[Exercise instructions] Copy the lines exactly. Begin at the first line of the data and stop after the line with "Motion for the".

[Data segment]
═══
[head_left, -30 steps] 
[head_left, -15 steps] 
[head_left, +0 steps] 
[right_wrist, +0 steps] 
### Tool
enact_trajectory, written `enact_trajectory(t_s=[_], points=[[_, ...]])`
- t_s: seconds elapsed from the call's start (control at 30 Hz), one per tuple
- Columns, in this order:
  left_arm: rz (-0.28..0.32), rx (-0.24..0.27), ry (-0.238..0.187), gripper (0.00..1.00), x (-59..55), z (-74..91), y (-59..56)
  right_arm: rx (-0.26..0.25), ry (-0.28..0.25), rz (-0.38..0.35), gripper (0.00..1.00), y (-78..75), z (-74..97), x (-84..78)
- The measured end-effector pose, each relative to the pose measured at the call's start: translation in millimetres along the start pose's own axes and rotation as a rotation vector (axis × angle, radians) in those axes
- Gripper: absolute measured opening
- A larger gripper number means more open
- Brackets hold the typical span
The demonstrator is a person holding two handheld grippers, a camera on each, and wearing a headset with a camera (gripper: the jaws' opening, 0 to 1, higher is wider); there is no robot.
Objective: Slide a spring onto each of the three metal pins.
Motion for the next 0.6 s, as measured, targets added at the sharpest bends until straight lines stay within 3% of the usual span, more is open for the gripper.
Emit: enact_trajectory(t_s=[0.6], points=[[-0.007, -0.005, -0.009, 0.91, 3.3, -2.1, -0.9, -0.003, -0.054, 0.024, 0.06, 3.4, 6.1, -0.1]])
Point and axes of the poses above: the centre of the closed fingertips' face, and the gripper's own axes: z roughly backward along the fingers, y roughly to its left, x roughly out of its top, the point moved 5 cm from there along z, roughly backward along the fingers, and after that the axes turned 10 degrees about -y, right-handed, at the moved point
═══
[Your response]
[head_left, -30 steps] 
[head_left, -15 steps] 
[head_left, +0 steps] 
[right_wrist, +0 steps] 
### Tool
enact_trajectory, written `enact_trajectory(t_s=[_], points=[[_, ...]])`
- t_s: seconds elapsed from the call's start (control at 30 Hz), one per tuple
- Columns, in this order:
  left_arm: rz (-0.28..0.32), rx (-0.24..0.27), ry (-0.238..0.187), gripper (0.00..1.00), x (-59..55), z (-74..91), y (-59..56)
  right_arm: rx (-0.26..0.25), ry (-0.28..0.25), rz (-0.38..0.35), gripper (0.00..1.00), y (-78..75), z (-74..97), x (-84..78)
- The measured end-effector pose, each relative to the pose measured at the call's start: translation in millimetres along the start pose's own axes and rotation as a rotation vector (axis × angle, radians) in those axes
- Gripper: absolute measured opening
- A larger gripper number means more open
- Brackets hold the typical span
The demonstrator is a person holding two handheld grippers, a camera on each, and wearing a headset with a camera (gripper: the jaws' opening, 0 to 1, higher is wider); there is no robot.
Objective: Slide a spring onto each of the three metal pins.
Motion for the next 0.6 s, as measured, targets added at the sharpest bends until straight lines stay within 3% of the usual span, more is open for the gripper.

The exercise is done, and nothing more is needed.